En matière de protection des droits de l’homme, chaque partie s'engage à garantir que les activités d'IA respectent les obligations internationales de droits de l’homme. La Convention introduit des principes comme la dignité humaine, l’autonomie personnelle, la transparence et la responsabilité. Elle prescrit également une obligation de rendre des comptes en cas d’effets négatifs de l’IA, et prévoit des mesures de prévention des risques de discrimination, avec une attention particulière pour l’égalité de genre et les droits des personnes en situation de vulnérabilité.

De même, les parties doivent prendre des mesures pour que les processus démocratiques ne soient pas entravés par des systèmes d’IA et pour garantir que les citoyens aient un accès équitable à l’information, tout en favorisant une participation libre et éclairée aux débats publics.

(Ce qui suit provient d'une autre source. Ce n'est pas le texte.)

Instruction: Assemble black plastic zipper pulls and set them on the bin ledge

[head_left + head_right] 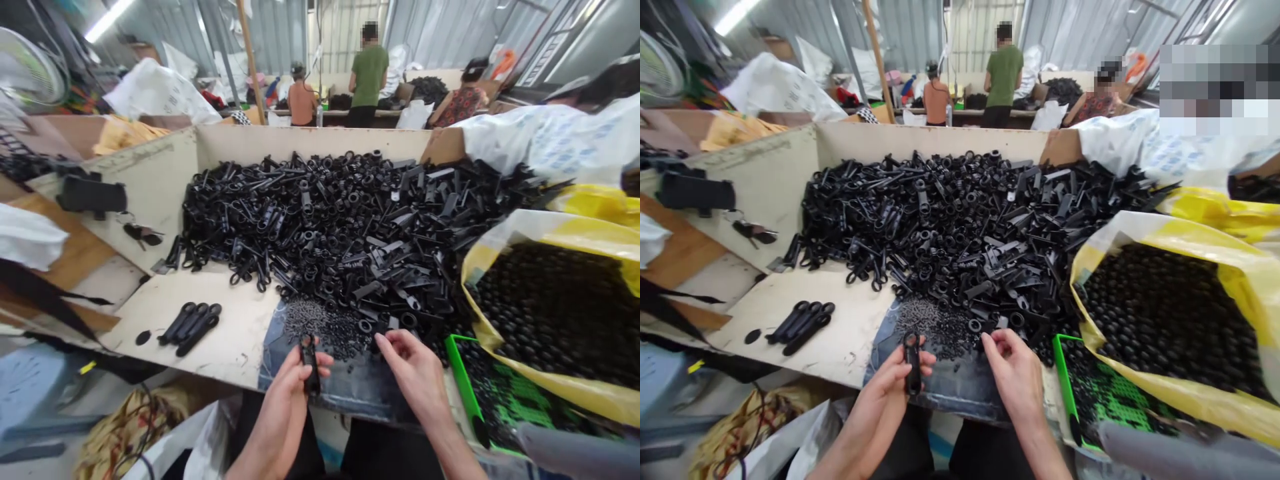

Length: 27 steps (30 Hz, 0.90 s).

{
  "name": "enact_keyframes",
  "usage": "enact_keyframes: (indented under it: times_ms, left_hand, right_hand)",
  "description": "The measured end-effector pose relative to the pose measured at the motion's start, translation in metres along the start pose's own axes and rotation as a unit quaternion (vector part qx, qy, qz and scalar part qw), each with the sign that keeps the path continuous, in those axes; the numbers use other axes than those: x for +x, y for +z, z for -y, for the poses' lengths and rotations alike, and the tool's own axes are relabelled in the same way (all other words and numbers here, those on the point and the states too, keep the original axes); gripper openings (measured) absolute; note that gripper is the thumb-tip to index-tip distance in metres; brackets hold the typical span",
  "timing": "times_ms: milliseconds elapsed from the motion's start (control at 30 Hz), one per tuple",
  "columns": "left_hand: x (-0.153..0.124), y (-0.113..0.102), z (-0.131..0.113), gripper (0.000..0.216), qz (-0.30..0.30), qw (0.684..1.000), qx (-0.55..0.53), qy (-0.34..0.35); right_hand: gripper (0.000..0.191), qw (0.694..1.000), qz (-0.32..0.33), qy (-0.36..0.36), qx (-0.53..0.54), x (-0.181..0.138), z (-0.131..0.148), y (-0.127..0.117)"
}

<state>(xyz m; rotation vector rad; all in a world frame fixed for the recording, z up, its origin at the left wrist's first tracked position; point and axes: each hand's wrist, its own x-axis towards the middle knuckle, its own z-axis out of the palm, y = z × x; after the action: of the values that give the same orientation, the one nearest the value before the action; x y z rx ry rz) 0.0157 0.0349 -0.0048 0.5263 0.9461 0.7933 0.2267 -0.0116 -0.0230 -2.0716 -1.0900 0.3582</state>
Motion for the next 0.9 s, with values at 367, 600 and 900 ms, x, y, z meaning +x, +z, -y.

Elles s'engagent à garantir que les systèmes d’IA respectent les processus judiciaires et à ne pas entraver l’accès à la justice.

Transparence

En termes de transparence, la Convention impose aux Parties de s’assurer que les systèmes d’IA soient transparents et contrôlables et inclut des exigences pour identifier le contenu généré par des IA, afin que les utilisateurs sachent s’ils interagissent avec une machine ou un être humain. Un cadre est également mis en place pour la gestion des risques et des impacts, avec des mesures adaptées à la gravité et à la probabilité des impacts potentiels de l'IA sur les droits de l'homme, la démocratie et l'État de droit.

Concernant la protection de la vie privée, la Convention exige la mise en place de garanties de protection des données personnelles et du respect de la vie privée, conformément aux législations nationales et internationales. Les parties s’engagent à promouvoir la fiabilité des systèmes d’IA, en veillant à la qualité et à la sécurité de ces systèmes tout au long de leur cycle de vie. La Convention encourage également une innovation sûre en IA, permettant le développement et l’expérimentation sous surveillance des autorités compétentes, dans des environnements contrôlés.

Voies de recours

Par ailleurs, les citoyens doivent disposer de voies de recours en cas de violations des droits de l’homme par des systèmes d’IA, avec des mécanismes assurant la transparence des systèmes et facilitant les contestations de décisions prises par des IA. Des garanties procédurales sont prévues, notamment pour que les personnes concernées sachent qu'elles interagissent avec une IA.

La Convention prévoit un mécanisme de suivi sous la forme d’une Conférence des parties, permettant aux États membres de se réunir pour évaluer l’application de ses dispositions, proposer des modifications et échanger des informations sur les avancées dans le domaine de l'IA. Les États sont tenus de soumettre des rapports périodiques détaillant leurs mesures de mise en œuvre. Ce mécanisme de coopération inclut aussi la possibilité pour les États d'inviter des parties prenantes extérieures à contribuer aux discussions.

Protection des enfants et des personnes handicapées

Enfin, la Convention accorde une attention particulière aux droits des enfants et des personnes handicapées, à travers des mesures de protection spécifiques. Elle recommande des consultations publiques et un débat multipartite pour les questions soulevées par l'IA et ses implications sociales, économiques, juridiques, et éthiques. Elle encourage également l’éducation numérique, afin que la population dispose des compétences nécessaires pour comprendre et interagir avec les systèmes d’IA.

En conclusion, cette Convention du Conseil de l’Europe sur l’IA vise à établir un équilibre entre l’innovation technologique et le respect des droits fondamentaux, en mettant en place un cadre juridique pour prévenir les abus tout en tirant parti des opportunités offertes par l’intelligence artificielle pour le progrès humain et social. Et, plus particulièrement, l’exigence en matière de transparence sur les contenus de l’IA permettra une meilleure protection de la propriété intellectuelle des données utilisées qui reste toujours un sujet de préoccupation et de vigilance.